La porta è aperta, ma il caos regna
La cancelliera tedesca Angela Merkel ne fa una questione di principio: ricorda in un’intervista alla tv Ard che lei non ha aperto nessuna frontiera – semplicemente “erano aperte e io non le ho chiuse” – e che non ha alcun dubbio sul fatto che questa sia la strada giusta per certificare l’esistenza di una Unione europea votata all’accoglienza e alla solidarietà. Tutto il resto, ha aggiunto, è contro la sua idea di Europa. Critica i limiti posti dagli stati all’afflusso di migranti entro i rispettivi confini, mentre ieri qualche migliaio di chilometri più a sud trecento migranti siriani e iracheni cercavano di abbattere la rete che divide la Grecia dalla Macedonia, dopo la decisione del governo di Skopje di fissare un tetto giornaliero al transito di profughi attraverso le proprie frontiere. Proteste analoghe si sono verificate a Calais, in Francia, dove 55 mezzi della polizia locale hanno avviato lo sgombero della tendopoli occupata da più di tremila migranti desiderosi di attraversare la Manica e giungere in Gran Bretagna.

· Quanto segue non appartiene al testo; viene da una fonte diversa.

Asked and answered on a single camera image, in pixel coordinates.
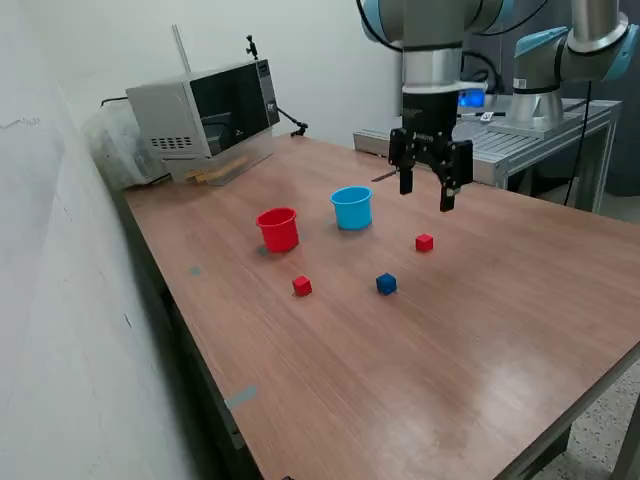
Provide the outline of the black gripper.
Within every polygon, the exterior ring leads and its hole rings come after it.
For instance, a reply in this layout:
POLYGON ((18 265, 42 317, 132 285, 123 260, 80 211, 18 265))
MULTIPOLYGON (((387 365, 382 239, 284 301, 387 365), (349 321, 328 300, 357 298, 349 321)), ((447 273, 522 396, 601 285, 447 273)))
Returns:
POLYGON ((456 125, 457 110, 456 91, 403 93, 401 126, 392 129, 389 138, 389 164, 406 164, 398 168, 401 195, 413 191, 413 166, 408 165, 410 162, 431 165, 443 155, 438 174, 441 212, 453 210, 456 194, 464 185, 473 182, 473 142, 454 141, 446 147, 456 125))

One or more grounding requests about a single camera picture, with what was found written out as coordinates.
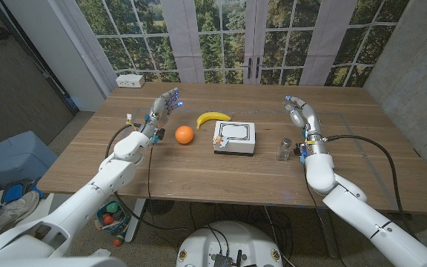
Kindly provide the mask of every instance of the door handle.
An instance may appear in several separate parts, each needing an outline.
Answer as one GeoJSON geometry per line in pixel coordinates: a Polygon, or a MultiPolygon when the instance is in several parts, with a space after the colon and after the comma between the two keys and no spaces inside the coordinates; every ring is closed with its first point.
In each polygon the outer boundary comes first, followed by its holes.
{"type": "Polygon", "coordinates": [[[242,66],[248,68],[248,78],[251,78],[251,58],[248,59],[248,66],[242,66]]]}
{"type": "Polygon", "coordinates": [[[267,67],[267,65],[259,63],[259,56],[256,58],[256,78],[258,79],[259,67],[267,67]]]}
{"type": "Polygon", "coordinates": [[[11,36],[9,30],[6,30],[3,27],[0,27],[0,40],[6,40],[11,36]]]}

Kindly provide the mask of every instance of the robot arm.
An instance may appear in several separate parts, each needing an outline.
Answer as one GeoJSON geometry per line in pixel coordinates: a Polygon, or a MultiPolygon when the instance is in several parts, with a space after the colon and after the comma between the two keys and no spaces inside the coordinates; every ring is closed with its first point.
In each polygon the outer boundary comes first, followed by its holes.
{"type": "Polygon", "coordinates": [[[306,179],[335,214],[352,225],[387,257],[395,266],[423,266],[427,263],[427,248],[402,230],[366,201],[365,193],[354,183],[334,173],[334,162],[325,147],[322,128],[314,109],[301,99],[287,96],[283,106],[290,112],[293,123],[304,130],[302,145],[306,179]]]}
{"type": "Polygon", "coordinates": [[[0,235],[0,259],[62,257],[74,236],[115,191],[127,185],[142,161],[141,152],[157,141],[156,134],[168,121],[176,104],[174,88],[154,101],[138,131],[118,142],[113,153],[99,167],[98,174],[53,213],[16,226],[0,235]]]}

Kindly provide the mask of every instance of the electrical outlet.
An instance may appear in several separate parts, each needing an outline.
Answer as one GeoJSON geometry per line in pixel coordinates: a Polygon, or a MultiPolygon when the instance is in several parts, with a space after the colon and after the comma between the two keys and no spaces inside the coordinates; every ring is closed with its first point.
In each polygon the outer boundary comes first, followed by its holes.
{"type": "Polygon", "coordinates": [[[145,78],[136,74],[120,75],[116,78],[116,83],[119,87],[140,88],[145,83],[145,78]]]}

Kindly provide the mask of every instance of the shoe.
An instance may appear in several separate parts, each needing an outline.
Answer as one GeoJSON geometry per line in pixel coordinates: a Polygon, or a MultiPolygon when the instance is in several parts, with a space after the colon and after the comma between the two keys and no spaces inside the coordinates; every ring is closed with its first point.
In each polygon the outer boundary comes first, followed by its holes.
{"type": "Polygon", "coordinates": [[[0,210],[0,229],[11,224],[14,226],[18,221],[33,213],[39,203],[39,194],[36,191],[26,193],[18,200],[3,204],[0,210]]]}

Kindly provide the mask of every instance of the window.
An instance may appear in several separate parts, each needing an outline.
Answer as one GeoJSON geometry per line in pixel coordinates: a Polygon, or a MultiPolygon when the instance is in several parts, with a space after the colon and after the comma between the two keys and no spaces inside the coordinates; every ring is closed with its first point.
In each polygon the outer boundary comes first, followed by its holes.
{"type": "Polygon", "coordinates": [[[117,75],[180,82],[160,0],[76,0],[117,75]]]}
{"type": "Polygon", "coordinates": [[[320,0],[270,0],[261,83],[298,85],[320,0]]]}
{"type": "Polygon", "coordinates": [[[246,0],[195,0],[205,82],[243,83],[246,0]]]}
{"type": "Polygon", "coordinates": [[[359,0],[325,85],[365,84],[408,0],[359,0]]]}

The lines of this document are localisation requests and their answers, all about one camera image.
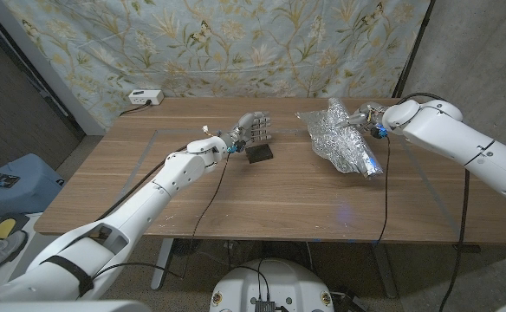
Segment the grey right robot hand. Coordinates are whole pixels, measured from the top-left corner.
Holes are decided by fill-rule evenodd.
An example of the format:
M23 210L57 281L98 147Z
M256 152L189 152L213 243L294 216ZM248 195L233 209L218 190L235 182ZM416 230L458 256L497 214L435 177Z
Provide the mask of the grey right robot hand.
M388 133L382 120L388 107L376 102L362 104L352 115L337 124L337 127L352 128L359 133L370 133L376 139L385 138Z

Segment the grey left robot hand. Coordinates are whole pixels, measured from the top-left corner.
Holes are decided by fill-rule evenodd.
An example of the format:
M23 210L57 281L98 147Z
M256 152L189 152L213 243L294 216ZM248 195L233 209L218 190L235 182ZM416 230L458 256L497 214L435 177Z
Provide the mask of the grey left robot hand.
M229 132L222 133L220 138L231 153L241 153L252 143L269 140L270 126L269 112L246 113Z

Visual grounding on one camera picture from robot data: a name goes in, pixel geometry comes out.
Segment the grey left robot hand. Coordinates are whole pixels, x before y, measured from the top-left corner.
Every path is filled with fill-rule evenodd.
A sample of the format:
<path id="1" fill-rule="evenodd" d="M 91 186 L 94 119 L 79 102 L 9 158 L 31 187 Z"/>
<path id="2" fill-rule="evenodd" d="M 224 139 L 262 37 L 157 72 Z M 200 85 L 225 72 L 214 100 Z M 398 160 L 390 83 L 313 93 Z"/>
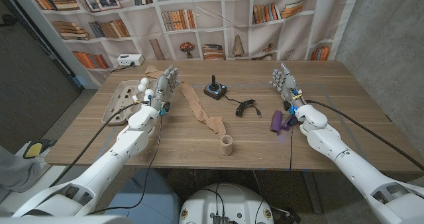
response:
<path id="1" fill-rule="evenodd" d="M 178 86 L 178 69 L 170 65 L 157 79 L 156 89 L 152 96 L 150 106 L 157 111 L 161 110 L 163 104 L 171 100 L 172 94 Z"/>

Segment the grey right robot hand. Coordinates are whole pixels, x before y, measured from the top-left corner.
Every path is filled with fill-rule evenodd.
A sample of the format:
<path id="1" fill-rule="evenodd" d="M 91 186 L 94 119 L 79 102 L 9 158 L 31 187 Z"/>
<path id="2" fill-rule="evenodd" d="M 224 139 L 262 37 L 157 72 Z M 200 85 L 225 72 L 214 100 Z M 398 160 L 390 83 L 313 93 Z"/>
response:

E’ la dimostrazione che una politica europea d’ampio respiro non può essere fondata solo sui princìpi (in questo caso l’accoglienza) cari ai padri fondatori, specie se non si tengono in considerazione le legittime osservazioni (e le perplessità) degli altri partner comunitari. I muri che si alzano a est come a ovest del continente rendono evidente quanto fosse velleitaria la decisione di Berlino, risalente alla scorsa estate, di accogliere tutti solo in base alla considerazione che “la Germania è in grado di farlo”. Sette mesi dopo, e migliaia di profughi richiedenti asilo in più rispetto al previsto, anche Merkel rivede le sue posizioni, facendo sapere che nel 2016 gli ingressi non potranno essere gli stessi dell’anno scorso. E se la Germania, terra promessa, si appresta a mettere i filtri, gli altri paesi meno attrezzati e fin dall’inizio dubbiosi sulle porte aperte innalzano barriere per evitare di divenire un enorme campo profughi con migranti che entrano e non possono più uscire. Per un’Europa che punta a essere interlocutrice affidabile nella soluzione del caos mediorientale, è un po’ poco avere come unica politica quella delle porte aperte.